Figure 1.

Overview of the immune response and major immune checkpoint molecules in the immune cycle of glioblastoma. Antigens released from degenerating tumour cells are taken up by antigen-presenting cells, microglia and macrophages (1). Antigens are trafficked to lymph nodes via migration of antigen-presenting cells, and via drainage through lymphatic vessels in the meningeal sinuses (2). In the lymphatic tissues, antigen presentation and T-cell priming takes place. This interaction is tightly regulated by a multitude of co-inhibitory (CTLA4) and co-stimulatory (CD80, CD86, CD28) immune checkpoint molecules, and could be modulated by specific therapeutic antibodies, such as the CTLA4 inhibitor ipilimumab (3). Activated T cells reach the tumour via the blood stream and migration through the blood–brain or blood–tumour barrier (4).
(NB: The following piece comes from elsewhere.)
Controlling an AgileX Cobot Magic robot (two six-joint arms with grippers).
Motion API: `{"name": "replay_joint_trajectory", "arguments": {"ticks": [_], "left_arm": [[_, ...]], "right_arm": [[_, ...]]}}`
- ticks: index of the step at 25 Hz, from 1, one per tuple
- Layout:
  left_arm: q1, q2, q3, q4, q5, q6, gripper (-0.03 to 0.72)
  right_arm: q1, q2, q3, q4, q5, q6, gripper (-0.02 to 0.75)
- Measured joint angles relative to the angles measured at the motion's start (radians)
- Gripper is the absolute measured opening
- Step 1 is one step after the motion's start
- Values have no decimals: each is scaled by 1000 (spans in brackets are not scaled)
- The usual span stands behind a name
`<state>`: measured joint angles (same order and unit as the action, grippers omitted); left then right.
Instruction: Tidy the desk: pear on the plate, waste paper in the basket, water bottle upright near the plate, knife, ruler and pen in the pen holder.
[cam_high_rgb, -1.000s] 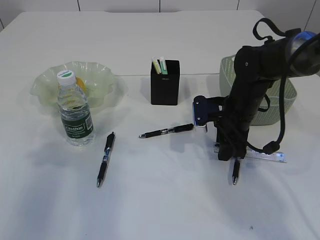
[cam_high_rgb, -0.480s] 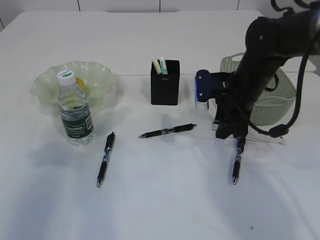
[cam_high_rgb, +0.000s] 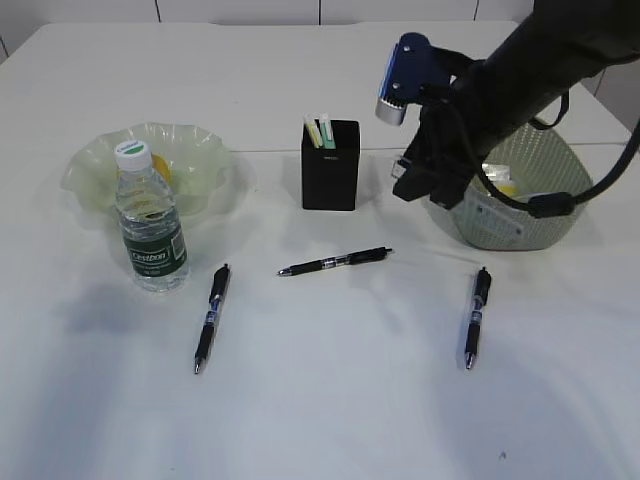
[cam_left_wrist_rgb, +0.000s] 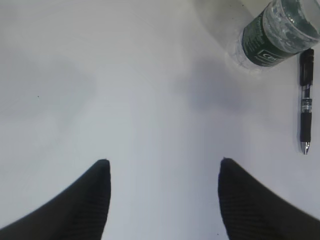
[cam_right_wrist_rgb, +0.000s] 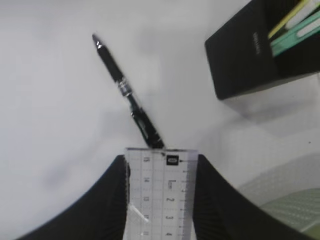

Tumour-associated immunosuppressive factors, including immune checkpoint molecules, inhibit tumour cell destruction by T cells. PDL1 is expressed on tumour cells and microglia and inhibits T cells via binding to PD1. PD1–PDL1 inhibitors (for example, nivolumab, pembrolizumab) block this immunosuppressive mechanism and thereby increase tumour cell lysis by lymphocytes (5). Abbreviations: CTLA4, cytotoxic T-lymphocyte-associated antigen 4; MHC, major histocompatibility complex; PDL1, programmed cell death 1 ligand 1; PD1, programmed cell death protein 1; TCR, T-cell receptor.